Each record beneath this line is to be copied exactly.

========================================================================

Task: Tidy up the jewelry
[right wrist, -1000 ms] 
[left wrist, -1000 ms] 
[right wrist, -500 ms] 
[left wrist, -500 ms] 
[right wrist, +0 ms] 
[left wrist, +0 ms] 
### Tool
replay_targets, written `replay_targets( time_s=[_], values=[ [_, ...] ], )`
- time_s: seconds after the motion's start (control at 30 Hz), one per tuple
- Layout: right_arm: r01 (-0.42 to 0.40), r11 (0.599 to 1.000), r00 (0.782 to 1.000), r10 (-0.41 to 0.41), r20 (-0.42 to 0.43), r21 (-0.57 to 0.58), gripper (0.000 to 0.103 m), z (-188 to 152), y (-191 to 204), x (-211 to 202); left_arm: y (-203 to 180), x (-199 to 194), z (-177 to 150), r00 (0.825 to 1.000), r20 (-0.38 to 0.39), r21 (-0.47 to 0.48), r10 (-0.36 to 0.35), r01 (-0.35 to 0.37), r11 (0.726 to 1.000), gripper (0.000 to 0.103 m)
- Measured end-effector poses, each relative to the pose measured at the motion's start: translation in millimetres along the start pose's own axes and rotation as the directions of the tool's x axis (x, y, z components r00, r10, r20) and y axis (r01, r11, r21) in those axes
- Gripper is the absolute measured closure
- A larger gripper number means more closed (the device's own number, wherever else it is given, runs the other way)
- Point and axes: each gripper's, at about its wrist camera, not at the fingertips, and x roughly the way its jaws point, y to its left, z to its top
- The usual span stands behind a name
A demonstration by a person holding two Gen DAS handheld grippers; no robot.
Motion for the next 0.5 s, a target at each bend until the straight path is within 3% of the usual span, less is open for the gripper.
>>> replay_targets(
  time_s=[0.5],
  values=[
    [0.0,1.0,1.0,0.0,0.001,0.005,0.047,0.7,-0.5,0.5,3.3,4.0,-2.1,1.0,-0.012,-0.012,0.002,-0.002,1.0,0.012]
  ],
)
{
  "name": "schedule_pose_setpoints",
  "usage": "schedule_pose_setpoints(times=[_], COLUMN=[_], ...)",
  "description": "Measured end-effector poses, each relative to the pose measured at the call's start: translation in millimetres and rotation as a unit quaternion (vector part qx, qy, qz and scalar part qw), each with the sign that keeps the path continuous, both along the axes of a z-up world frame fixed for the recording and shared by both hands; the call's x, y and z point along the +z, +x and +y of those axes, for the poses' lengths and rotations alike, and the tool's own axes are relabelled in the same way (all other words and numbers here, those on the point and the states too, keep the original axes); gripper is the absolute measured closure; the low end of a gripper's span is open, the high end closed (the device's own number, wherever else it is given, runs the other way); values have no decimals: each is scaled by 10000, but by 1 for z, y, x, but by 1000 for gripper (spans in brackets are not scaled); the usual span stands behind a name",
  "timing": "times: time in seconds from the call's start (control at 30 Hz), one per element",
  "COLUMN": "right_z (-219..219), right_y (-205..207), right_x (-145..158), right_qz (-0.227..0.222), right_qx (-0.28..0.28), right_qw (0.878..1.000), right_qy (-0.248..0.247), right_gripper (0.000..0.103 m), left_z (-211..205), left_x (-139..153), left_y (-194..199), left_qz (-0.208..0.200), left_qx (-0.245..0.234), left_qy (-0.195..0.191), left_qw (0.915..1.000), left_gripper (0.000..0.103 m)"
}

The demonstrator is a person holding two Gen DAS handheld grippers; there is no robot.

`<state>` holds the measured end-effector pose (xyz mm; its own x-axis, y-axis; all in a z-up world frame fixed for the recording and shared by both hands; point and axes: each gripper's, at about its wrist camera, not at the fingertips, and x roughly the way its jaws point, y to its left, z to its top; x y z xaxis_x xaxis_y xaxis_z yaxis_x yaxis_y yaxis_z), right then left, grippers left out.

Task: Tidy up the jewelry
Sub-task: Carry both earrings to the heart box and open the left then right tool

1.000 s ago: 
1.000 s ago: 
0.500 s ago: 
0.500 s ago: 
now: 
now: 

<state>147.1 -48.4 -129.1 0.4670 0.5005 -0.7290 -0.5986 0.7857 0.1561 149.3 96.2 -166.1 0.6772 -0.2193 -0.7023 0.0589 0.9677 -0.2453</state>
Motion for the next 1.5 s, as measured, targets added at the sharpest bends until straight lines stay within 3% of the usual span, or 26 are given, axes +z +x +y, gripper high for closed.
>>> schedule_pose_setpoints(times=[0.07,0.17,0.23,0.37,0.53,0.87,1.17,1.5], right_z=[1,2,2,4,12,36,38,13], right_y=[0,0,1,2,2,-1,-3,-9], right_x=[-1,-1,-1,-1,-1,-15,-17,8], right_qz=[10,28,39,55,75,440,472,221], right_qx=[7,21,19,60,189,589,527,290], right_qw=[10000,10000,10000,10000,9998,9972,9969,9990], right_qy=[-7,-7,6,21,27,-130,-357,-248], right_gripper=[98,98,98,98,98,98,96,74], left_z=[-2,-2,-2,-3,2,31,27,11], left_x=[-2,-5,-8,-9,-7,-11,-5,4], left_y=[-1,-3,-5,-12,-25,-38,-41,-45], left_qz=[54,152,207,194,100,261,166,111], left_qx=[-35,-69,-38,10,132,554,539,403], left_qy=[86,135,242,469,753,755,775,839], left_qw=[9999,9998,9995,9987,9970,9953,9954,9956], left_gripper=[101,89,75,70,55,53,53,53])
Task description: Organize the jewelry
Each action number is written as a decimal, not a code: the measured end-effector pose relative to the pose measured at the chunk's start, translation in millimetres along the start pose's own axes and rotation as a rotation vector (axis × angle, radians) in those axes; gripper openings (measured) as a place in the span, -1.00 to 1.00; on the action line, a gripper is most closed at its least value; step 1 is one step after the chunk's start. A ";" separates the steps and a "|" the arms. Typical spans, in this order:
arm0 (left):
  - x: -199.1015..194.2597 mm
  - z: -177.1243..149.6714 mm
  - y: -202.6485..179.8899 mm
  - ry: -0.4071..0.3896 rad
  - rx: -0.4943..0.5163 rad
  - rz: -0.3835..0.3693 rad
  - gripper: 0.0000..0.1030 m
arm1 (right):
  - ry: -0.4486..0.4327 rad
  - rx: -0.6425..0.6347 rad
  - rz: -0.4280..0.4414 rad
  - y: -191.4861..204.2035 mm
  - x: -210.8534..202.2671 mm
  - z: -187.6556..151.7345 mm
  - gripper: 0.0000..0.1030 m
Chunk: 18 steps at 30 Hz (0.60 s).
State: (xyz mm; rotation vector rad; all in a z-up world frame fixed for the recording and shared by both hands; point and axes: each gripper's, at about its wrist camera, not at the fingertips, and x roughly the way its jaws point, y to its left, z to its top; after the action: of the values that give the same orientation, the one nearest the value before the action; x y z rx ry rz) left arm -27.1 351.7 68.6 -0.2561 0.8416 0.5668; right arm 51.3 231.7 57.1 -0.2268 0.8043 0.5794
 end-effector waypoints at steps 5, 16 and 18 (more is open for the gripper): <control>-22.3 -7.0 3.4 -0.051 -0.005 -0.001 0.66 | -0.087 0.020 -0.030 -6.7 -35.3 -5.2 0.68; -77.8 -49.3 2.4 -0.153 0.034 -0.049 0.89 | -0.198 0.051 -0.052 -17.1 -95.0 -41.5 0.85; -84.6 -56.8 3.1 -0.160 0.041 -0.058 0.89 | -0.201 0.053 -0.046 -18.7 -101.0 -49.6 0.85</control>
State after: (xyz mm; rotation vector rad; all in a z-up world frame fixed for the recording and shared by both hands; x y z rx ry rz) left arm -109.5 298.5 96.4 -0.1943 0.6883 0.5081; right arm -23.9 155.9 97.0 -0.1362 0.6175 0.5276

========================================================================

_RESPONSE BOX_
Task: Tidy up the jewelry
[right wrist, -1000 ms] 
[left wrist, -1000 ms] 
[right wrist, -500 ms] 
[left wrist, -500 ms] 
[right wrist, +0 ms] 
[left wrist, +0 ms] 
### Tool
replay_targets, written `replay_targets( time_s=[_], values=[ [_, ...] ], )`
- time_s: seconds after the motion's start (control at 30 Hz), one per tuple
- Layout: right_arm: r01 (-0.42 to 0.40), r11 (0.599 to 1.000), r00 (0.782 to 1.000), r10 (-0.41 to 0.41), r20 (-0.42 to 0.43), r21 (-0.57 to 0.58), gripper (0.000 to 0.103 m), z (-188 to 152), y (-191 to 204), x (-211 to 202); left_arm: y (-203 to 180), x (-199 to 194), z (-177 to 150), r00 (0.825 to 1.000), r20 (-0.38 to 0.39), r21 (-0.47 to 0.48), r10 (-0.36 to 0.35), r01 (-0.35 to 0.37), r11 (0.726 to 1.000), gripper (0.000 to 0.103 m)
- Measured end-effector poses, each relative to the pose measured at the motion's start: translation in millimetres along the start pose's own axes and rotation as the directions of the tool's x axis (x, y, z components r00, r10, r20) and y axis (r01, r11, r21) in those axes
- Gripper is the absolute measured closure
- A larger gripper number means more closed (the device's own number, wherever else it is given, runs the other way)
- Point and axes: each gripper's, at about its wrist camera, not at the fingertips, and x roughly the way its jaws point, y to its left, z to its top
- The usual span stands behind a name
A demonstration by a person holding two Gen DAS handheld grippers; no robot.
Motion for the next 0.5 s, a target at each bend until the straight path is within 3% of the usual span, less is open for the gripper.
>>> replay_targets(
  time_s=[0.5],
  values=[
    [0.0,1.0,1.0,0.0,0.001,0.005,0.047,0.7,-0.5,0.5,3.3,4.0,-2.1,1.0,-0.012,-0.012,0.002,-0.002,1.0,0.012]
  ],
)
{
  "name": "schedule_pose_setpoints",
  "usage": "schedule_pose_setpoints(times=[_], COLUMN=[_], ...)",
  "description": "Measured end-effector poses, each relative to the pose measured at the call's start: translation in millimetres and rotation as a unit quaternion (vector part qx, qy, qz and scalar part qw), each with the sign that keeps the path continuous, both along the axes of a z-up world frame fixed for the recording and shared by both hands; the call's x, y and z point along the +z, +x and +y of those axes, for the poses' lengths and rotations alike, and the tool's own axes are relabelled in the same way (all other words and numbers here, those on the point and the states too, keep the original axes); gripper is the absolute measured closure; the low end of a gripper's span is open, the high end closed (the device's own number, wherever else it is given, runs the other way); values have no decimals: each is scaled by 10000, but by 1 for z, y, x, but by 1000 for gripper (spans in brackets are not scaled); the usual span stands behind a name",
  "timing": "times: time in seconds from the call's start (control at 30 Hz), one per element",
  "COLUMN": "right_z (-219..219), right_y (-205..207), right_x (-145..158), right_qz (-0.227..0.222), right_qx (-0.28..0.28), right_qw (0.878..1.000), right_qy (-0.248..0.247), right_gripper (0.000..0.103 m), left_z (-211..205), left_x (-139..153), left_y (-194..199), left_qz (-0.208..0.200), left_qx (-0.245..0.234), left_qy (-0.195..0.191), left_qw (0.915..1.000), left_gripper (0.000..0.103 m)"
}

The demonstrator is a person holding two Gen DAS handheld grippers; there is no robot.

`<state>` holds the measured end-effector pose (xyz mm; its own x-axis, y-axis; all in a z-up world frame fixed for the recording and shared by both hands; point and axes: each gripper's, at about its wrist camera, not at the fingertips, and x roughly the way its jaws point, y to its left, z to its top; x y z xaxis_x xaxis_y xaxis_z yaxis_x yaxis_y yaxis_z), right then left, grippers left out.

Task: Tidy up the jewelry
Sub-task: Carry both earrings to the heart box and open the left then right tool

1.000 s ago: 
1.000 s ago: 
0.500 s ago: 
0.500 s ago: 
now: 
now: 

<state>147.1 -48.4 -129.1 0.4670 0.5005 -0.7290 -0.5986 0.7857 0.1561 149.3 96.2 -166.1 0.6772 -0.2193 -0.7023 0.0589 0.9677 -0.2453</state>
Motion for the next 1.5 s, as measured, targets added at the sharpest bends until straight lines stay within 3% of the usual span, or 26 are given, axes +z +x +y, gripper high for closed.
>>> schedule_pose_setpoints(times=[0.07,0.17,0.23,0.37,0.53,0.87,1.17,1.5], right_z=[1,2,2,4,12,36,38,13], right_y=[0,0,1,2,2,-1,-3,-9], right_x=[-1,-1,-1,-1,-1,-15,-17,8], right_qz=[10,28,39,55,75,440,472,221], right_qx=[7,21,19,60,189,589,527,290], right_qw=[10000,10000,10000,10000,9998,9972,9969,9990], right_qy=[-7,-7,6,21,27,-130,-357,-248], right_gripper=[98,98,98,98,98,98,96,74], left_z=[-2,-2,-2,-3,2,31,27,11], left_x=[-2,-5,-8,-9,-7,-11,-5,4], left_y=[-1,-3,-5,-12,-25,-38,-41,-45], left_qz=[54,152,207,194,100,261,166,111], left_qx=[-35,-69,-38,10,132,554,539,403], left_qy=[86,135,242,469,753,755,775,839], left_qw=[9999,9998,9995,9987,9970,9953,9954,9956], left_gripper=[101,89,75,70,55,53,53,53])
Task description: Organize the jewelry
Each action number is written as a decimal, not a code: the measured end-effector pose relative to the pose measured at the chunk's start, translation in millimetres along the start pose's own axes and rotation as a rotation vector (axis × angle, radians) in those axes; gripper openings (measured) as a place in the span, -1.00 to 1.00; on the action line, a gripper is most closed at its least value; step 1 is one step after the chunk's start. A ";" separates the steps and a "|" the arms. Typical spans, in this order:
arm0 (left):
  - x: -199.1015..194.2597 mm
  - z: -177.1243..149.6714 mm
  - y: -202.6485..179.8899 mm
  - ry: -0.4071..0.3896 rad
  - rx: -0.4943..0.5163 rad
  - rz: -0.3835..0.3693 rad
  - gripper: 0.0000..0.1030 m
arm1 (right):
  - ry: -0.4486..0.4327 rad
  - rx: -0.6425..0.6347 rad
  - rz: -0.4280..0.4414 rad
  - y: -191.4861..204.2035 mm
  - x: -210.8534..202.2671 mm
  - z: -187.6556..151.7345 mm
  - gripper: 0.0000..0.1030 m
Chunk: 18 steps at 30 Hz (0.60 s).
State: (xyz mm; rotation vector rad; all in a z-up world frame fixed for the recording and shared by both hands; point and axes: each gripper's, at about its wrist camera, not at the fingertips, and x roughly the way its jaws point, y to its left, z to its top; after the action: of the values that give the same orientation, the one nearest the value before the action; x y z rx ry rz) left arm -27.1 351.7 68.6 -0.2561 0.8416 0.5668; right arm 51.3 231.7 57.1 -0.2268 0.8043 0.5794
 end-effector waypoints at steps 5, 16 and 18 (more is open for the gripper): <control>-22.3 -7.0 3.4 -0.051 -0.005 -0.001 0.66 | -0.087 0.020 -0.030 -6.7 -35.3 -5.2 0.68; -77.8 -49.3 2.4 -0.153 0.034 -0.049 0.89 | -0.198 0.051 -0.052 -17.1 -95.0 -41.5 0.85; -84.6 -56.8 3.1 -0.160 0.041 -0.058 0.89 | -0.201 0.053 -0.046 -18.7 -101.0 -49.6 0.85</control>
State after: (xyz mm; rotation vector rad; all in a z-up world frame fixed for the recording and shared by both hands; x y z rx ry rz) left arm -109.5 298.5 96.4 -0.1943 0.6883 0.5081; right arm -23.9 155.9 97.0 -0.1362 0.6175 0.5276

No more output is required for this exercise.